* **TASK PROMPT**
The part to set down runs from the first line of the data below through the line with "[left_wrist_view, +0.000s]", inclusive; write it exactly and leave out the pictures.

BEGIN SUPPLIED INFORMATION

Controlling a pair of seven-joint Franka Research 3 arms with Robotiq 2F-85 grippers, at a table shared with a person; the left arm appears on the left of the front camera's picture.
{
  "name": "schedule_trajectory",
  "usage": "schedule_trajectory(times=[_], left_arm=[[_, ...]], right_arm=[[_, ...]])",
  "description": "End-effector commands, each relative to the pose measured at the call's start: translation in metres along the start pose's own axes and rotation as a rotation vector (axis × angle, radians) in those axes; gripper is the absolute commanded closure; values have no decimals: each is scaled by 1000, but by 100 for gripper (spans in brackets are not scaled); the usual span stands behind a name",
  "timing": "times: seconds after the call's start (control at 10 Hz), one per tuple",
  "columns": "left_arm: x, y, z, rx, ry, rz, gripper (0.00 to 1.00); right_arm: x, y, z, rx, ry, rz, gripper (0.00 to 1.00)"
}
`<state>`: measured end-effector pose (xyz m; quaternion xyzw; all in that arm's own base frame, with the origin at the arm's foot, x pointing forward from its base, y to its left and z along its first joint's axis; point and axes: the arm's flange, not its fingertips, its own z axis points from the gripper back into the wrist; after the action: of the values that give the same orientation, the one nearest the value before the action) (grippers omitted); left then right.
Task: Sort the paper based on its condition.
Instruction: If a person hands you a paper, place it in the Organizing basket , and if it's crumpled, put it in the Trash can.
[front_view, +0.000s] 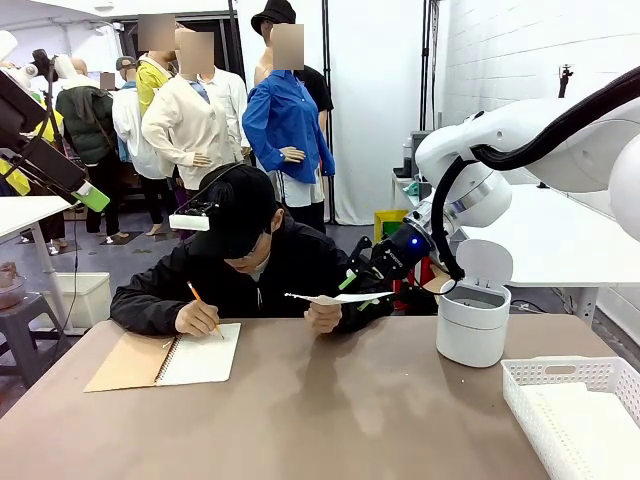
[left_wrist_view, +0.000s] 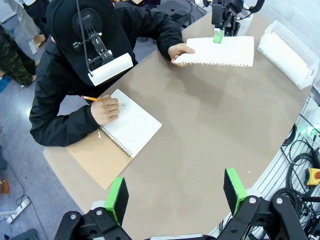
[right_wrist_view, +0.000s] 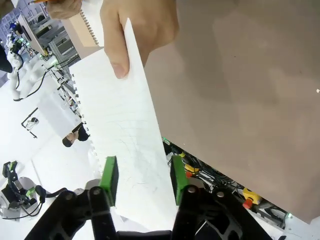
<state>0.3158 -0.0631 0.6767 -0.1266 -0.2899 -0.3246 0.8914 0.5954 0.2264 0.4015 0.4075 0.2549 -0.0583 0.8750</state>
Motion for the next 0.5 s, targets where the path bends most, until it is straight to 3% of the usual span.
schedule_trajectory(times=[0.0, 0.4], left_arm=[[0, 0, 0, 2, -5, 0, 0], [0, 0, 0, 2, -5, 0, 0]], right_arm=[[1, 1, -1, 31, 27, 4, 100], [-2, 1, 0, 45, 49, 3, 100]])
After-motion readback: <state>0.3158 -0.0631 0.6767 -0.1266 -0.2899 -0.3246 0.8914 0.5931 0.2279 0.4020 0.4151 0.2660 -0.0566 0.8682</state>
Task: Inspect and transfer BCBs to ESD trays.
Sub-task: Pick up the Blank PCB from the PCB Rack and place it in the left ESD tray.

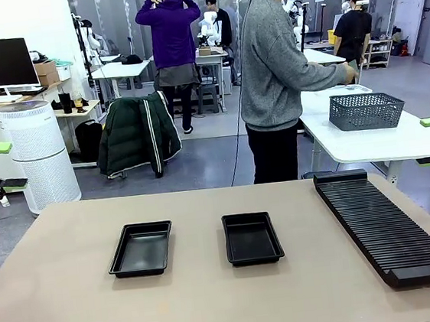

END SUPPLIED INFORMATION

* **ANSWER TO THIS EXERCISE**
Controlling a pair of seven-joint Franka Research 3 arms with Robotiq 2F-85 grippers, at a table shared with a person; the left arm appears on the left of the front camera's picture.
{
  "name": "schedule_trajectory",
  "usage": "schedule_trajectory(times=[_], left_arm=[[_, ...]], right_arm=[[_, ...]])",
  "description": "End-effector commands, each relative to the pose measured at the call's start: translation in metres along the start pose's own axes and rotation as a rotation vector (axis × angle, radians) in those axes; gripper is the absolute commanded closure; values have no decimals: each is scaled by 1000, but by 100 for gripper (spans in brackets are not scaled); the usual span stands behind a name",
  "timing": "times: seconds after the call's start (control at 10 Hz), one per tuple",
  "columns": "left_arm: x, y, z, rx, ry, rz, gripper (0.00 to 1.00); right_arm: x, y, z, rx, ry, rz, gripper (0.00 to 1.00)"
}
`<state>`: measured end-effector pose (xyz m; quaternion xyzw; all in that arm's own base frame, with the origin at the arm's foot, x pointing forward from its base, y to its left and z along its first joint's axis; point and axes: the arm's flange, not its fingertips, its own z axis points from the gripper back into the wrist; after the action: of the values that give the same orientation, the one nearest the value before the action) (grippers omitted); left then right.
Task: Sort the paper based on its condition.
Instruction: If a person hands you a paper, place it in the Organizing basket , and if it's crumpled, put it in the Trash can.
[front_view, +0.000s] 
[left_wrist_view, +0.000s] 

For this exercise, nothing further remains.